Exercise material:
========
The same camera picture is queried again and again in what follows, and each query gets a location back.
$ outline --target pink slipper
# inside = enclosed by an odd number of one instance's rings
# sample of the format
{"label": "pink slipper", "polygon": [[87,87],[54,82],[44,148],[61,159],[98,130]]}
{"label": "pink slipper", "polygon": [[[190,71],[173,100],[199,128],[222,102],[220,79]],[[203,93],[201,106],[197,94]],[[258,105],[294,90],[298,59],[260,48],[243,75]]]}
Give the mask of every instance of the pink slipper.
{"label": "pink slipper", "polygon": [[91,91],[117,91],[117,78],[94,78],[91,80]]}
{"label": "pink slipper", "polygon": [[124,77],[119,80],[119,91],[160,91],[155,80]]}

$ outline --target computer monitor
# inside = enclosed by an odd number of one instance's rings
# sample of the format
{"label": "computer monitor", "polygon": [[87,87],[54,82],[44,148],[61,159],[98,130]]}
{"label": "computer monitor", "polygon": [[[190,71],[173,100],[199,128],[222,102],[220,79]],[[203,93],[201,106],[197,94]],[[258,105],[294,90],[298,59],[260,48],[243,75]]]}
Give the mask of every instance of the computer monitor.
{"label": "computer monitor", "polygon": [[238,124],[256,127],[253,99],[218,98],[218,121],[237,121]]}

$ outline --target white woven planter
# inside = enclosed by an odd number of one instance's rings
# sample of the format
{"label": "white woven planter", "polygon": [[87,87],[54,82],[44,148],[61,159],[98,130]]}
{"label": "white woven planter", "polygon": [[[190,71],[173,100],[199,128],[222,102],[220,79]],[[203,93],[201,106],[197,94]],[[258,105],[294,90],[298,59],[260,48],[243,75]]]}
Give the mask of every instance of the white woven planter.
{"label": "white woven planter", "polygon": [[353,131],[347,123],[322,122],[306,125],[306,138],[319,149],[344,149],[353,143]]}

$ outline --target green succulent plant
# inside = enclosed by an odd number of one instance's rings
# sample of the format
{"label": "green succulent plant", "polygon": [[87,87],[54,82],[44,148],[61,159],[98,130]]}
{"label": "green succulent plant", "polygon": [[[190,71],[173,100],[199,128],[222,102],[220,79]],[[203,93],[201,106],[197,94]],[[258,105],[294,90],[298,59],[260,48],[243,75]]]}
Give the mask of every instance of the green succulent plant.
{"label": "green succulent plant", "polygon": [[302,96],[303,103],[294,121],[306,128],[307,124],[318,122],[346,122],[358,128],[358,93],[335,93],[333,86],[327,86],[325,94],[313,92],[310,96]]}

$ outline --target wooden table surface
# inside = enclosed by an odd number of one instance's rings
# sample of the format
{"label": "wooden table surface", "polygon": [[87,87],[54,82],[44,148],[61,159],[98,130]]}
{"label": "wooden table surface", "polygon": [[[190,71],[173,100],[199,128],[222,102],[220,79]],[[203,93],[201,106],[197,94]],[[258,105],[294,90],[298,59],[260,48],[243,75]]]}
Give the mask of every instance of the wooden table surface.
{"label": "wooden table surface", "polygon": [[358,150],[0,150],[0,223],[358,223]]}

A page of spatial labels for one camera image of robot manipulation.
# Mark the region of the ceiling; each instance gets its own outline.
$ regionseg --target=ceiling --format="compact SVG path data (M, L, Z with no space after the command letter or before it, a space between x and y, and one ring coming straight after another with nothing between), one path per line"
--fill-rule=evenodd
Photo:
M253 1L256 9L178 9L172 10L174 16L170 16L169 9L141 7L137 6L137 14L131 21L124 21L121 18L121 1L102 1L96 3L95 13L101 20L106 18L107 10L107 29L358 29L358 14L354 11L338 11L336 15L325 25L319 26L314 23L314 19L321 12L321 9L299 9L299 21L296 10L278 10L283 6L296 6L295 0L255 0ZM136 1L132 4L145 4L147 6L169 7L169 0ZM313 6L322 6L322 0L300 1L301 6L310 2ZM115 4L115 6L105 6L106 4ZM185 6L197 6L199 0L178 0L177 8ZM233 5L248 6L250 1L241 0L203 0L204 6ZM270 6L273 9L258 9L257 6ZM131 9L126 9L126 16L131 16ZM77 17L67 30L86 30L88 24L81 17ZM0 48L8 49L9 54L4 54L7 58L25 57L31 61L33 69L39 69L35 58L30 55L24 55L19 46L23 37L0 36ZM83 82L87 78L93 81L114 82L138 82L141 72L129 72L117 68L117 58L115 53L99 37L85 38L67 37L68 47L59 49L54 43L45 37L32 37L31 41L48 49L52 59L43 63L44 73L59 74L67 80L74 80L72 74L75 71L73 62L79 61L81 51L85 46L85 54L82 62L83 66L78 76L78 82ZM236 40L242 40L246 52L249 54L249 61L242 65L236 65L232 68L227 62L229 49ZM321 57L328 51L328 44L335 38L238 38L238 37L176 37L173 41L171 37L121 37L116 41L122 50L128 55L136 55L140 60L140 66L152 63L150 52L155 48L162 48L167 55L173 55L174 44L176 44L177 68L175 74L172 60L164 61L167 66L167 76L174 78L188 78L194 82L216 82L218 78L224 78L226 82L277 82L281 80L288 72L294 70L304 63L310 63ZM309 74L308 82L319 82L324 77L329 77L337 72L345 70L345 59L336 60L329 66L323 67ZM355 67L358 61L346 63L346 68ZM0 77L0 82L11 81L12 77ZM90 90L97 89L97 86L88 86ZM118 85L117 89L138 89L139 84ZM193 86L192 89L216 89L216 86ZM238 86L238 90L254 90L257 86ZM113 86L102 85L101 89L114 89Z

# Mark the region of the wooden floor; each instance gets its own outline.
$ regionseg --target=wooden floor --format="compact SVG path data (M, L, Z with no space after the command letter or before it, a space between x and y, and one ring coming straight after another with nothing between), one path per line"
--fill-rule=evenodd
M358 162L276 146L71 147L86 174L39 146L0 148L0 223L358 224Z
========
Exercise details: Report each line in the data that holds the word "compact".

Your solution:
$ regionseg --target=ceiling --format="compact SVG path data (M, L, Z with no space after the command letter or before it, a space between x and y, and one ring coming straight after another with nothing between), one path per line"
$ regionseg --target=wooden floor --format="compact SVG path data (M, L, Z with no space after the command letter or before it, a space between x and y, and one ring coming straight after another with nothing between), one path per line"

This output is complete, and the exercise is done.